Alina Giesen

 (PhD candidate, Philipps-Universität Marburg / Germany)

“Contested Narratives of the Past: Morocco’s Years of Lead and Challenging the Silences” (PhD candidate, Philipps-Universität Marburg / Germany)

Alina Giesen is a PhD researcher at the Center for Conflict Studies at the Philipps-Universität Marburg, Germany. Her research examines the narration of memory in Morocco, focusing on official as well as unofficial transitional justice initiatives to come to terms with the so-called Years of Lead. She is interested in memory and memory politics, and how history is harnessed and retold from the demands and perspective of the present. Her research interests further include narrative theory and narrative analysis.
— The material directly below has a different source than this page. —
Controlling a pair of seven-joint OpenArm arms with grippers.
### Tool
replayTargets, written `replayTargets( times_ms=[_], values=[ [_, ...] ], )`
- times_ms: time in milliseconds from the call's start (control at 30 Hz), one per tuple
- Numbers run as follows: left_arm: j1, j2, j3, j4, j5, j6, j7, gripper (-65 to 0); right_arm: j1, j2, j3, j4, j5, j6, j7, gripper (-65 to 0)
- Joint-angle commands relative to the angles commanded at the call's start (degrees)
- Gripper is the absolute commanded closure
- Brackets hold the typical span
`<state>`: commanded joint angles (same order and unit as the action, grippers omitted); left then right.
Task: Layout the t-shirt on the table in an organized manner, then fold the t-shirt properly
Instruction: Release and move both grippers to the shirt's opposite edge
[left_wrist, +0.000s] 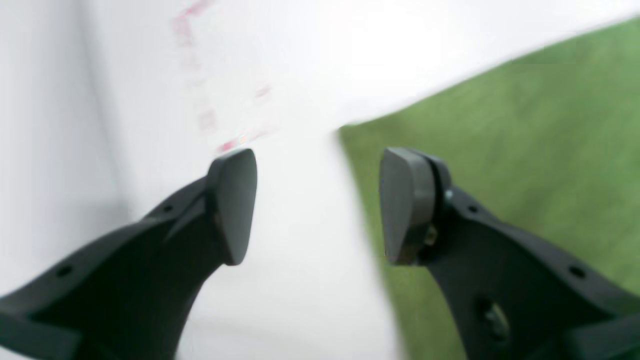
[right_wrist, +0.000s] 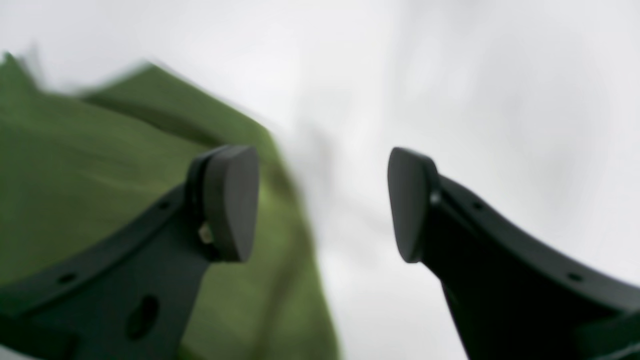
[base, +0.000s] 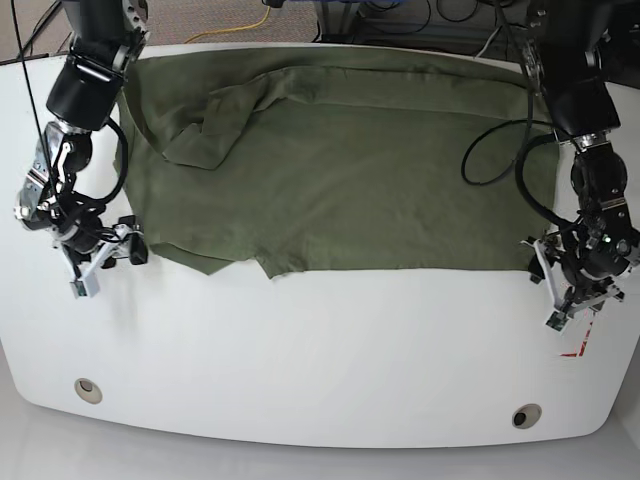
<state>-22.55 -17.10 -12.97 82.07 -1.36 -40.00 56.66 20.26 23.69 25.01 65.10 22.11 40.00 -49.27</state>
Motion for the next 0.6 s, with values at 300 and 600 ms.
replayTargets(
  times_ms=[300, 600],
  values=[
    [-2.46, 1.41, 1.93, -14.33, 0.0, 0.0, -9.32, -36.0, 5.71, 1.14, -8.7, -16.0, -0.09, 0.0, 11.78, -38.7],
    [-2.46, 1.49, 1.93, -20.84, -0.09, 0.0, -12.66, -36.0, 6.95, 1.67, -14.68, -23.3, 0.09, 0.0, 16.97, -38.7]
  ],
)
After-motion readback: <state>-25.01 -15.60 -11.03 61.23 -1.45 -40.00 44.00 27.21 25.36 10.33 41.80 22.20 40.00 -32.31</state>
Alina holds a master’s degree in Conflict, Security and Development from King’s College London and a BA in History and Politics from the University of Oxford.

Project Memory & Justice

Contested Narratives of the Past: (Re)telling and Remembering Morocco's Years of Lead

Narratives of historical events and the appropriate form of their commemoration are often highly contested, particularly in societies where there is ongoing debate about how to achieve some form of justice after widespread past violence or repression.
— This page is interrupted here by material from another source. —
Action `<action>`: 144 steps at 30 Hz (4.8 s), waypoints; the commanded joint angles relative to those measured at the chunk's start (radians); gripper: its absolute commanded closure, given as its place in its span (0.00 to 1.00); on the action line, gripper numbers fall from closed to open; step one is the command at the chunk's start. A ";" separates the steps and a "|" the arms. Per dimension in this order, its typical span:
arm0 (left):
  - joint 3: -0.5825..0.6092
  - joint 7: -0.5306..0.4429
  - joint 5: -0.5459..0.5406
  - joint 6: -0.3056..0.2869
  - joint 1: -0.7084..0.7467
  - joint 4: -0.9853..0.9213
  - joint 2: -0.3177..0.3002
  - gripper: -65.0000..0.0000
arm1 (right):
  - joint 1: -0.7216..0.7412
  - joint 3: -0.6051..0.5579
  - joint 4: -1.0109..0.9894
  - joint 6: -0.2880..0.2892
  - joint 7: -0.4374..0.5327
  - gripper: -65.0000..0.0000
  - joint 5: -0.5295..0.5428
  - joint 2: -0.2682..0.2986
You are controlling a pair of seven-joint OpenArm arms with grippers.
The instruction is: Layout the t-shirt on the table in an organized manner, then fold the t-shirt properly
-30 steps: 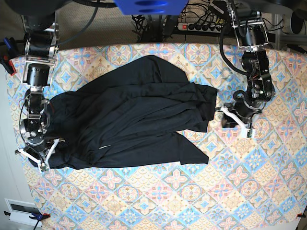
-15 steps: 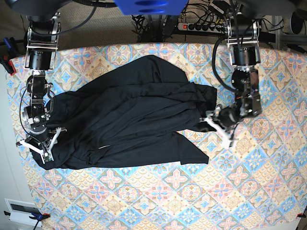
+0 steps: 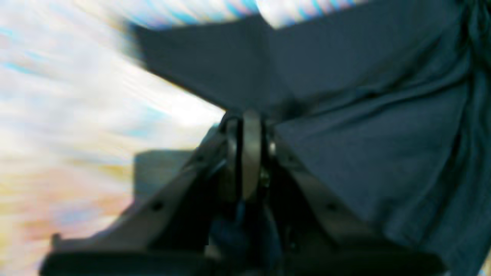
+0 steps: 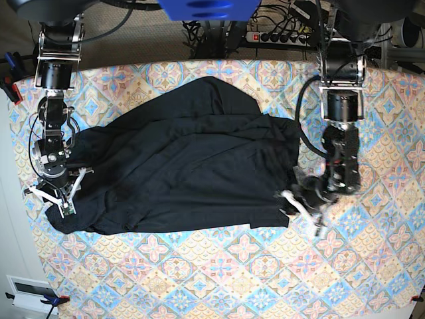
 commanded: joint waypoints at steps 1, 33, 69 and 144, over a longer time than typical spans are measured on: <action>-0.039 -0.036 0.008 0.001 -0.047 0.014 -0.023 1.00 | 0.025 0.006 0.040 -0.009 0.024 0.71 0.005 0.021; -0.157 -0.373 0.348 0.216 -0.375 -0.360 -0.126 0.60 | -0.208 0.001 0.264 -0.006 -0.037 0.71 0.240 0.001; -0.174 -0.162 0.130 0.214 0.117 0.134 -0.219 0.99 | -0.202 -0.263 0.264 -0.006 -0.052 0.71 0.243 -0.007; -0.023 -0.501 0.403 0.346 -0.133 -0.245 -0.075 0.56 | -0.206 -0.274 0.272 -0.006 -0.052 0.71 0.247 -0.008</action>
This research project examines narratives of past violence and the interaction between them using the case study of the “Years of Lead” in Morocco and the subsequent transitional justice process. Specifically, it examines whether and how the work and records of truth commissions impact the narratives of victimization told by different memory actors in Moroccan society. The project thus focuses on how memory actors tell the past, including how elements are intertwined or left out, thus creating the narratives presented. To this end, I use a narrative analysis that I have adapted that combines integrated readings and thematic analyses. Narrative interviews with individuals are analyzed alongside written sources.

By making victimization narratives and their interaction the focus of the study, this work will help elucidate whether, and in what ways, narrative work can be constructively harnessed in transformations to promote inclusive peace and justice in the future.